Do que não se compartilha
Tentei falar com você de várias maneiras; ah, deus sabe como eu tentei.
Olhei nos seus olhos, mais de uma vez, para dizer dos nossos desencontros – mas te desencontrei, todas as vezes. Sei que você também deve ter me desencontrado. Parece que nós nos perdemos nas dimensões da vida. Me sentia morando com você, mas vivendo em um tempo diferente.

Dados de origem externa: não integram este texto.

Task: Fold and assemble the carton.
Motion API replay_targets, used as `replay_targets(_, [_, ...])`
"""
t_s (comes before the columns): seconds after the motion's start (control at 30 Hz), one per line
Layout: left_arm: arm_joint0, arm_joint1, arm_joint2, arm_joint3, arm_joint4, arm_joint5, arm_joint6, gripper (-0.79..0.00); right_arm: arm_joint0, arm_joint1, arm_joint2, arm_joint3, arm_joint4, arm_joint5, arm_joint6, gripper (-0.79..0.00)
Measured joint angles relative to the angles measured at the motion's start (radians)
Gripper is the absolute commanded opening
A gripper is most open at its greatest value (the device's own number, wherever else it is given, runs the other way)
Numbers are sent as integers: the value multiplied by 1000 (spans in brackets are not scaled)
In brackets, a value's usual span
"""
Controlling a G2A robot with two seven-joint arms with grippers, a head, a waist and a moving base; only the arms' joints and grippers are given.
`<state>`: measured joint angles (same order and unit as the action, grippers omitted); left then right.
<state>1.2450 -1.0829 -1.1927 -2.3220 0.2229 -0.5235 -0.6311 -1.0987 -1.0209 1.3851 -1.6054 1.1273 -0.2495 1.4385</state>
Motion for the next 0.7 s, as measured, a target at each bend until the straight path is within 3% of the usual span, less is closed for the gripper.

Certo dia, que talvez fosse errado, decidi falar com você, mesmo você não sendo mais a você por quem me apaixonei. Resolvi me abrir, ainda que para a desconhecida-portadora-de-traços-e-cheiros-familiares que você se tornou para mim. Te contei que eu sentia falta de compartilhar o tempo com você. Você sorriu de um modo doce, pegou seu celular, escreveu a palavra “tempo” no facebook, me marcou no post e compartilhou. E aí riu de um modo ácido.
Sim, é claro que eu sei que foi uma brincadeira. Inclusive, eu certamente teria achado o riso que essa brincadeira lhe gerou, super sexy há uns anos, ou quem sabe há uns meses, ou ainda, horas antes. Mas ocorre que naquela hora, achei de uma maldade incrível. Me doeu. Te contei que me doeu e você riu, embora tenha pedido desculpas com cara de quem também estranhava aquele homem que se chateava com aquele tipo de coisa.
Não foi por mim que você se apaixonou, não foi por você que eu me apaixonei. Você não ficou fria e eu não fiquei excessivamente sensível, como dissemos um ao outro no tempo em que tínhamos energia para dr’s. É que não éramos mais os mesmos.
E foi sabendo do estranho que me tornei para você e da estranha que você se tornou para mim, que naquele dia errado, que talvez fosse o certo, lhe deixei um bilhete em cima da cama: “pra você deixo o seu tempo no seu prazo. comigo levo apenas o tempo que não tive a chance de compartilhar”.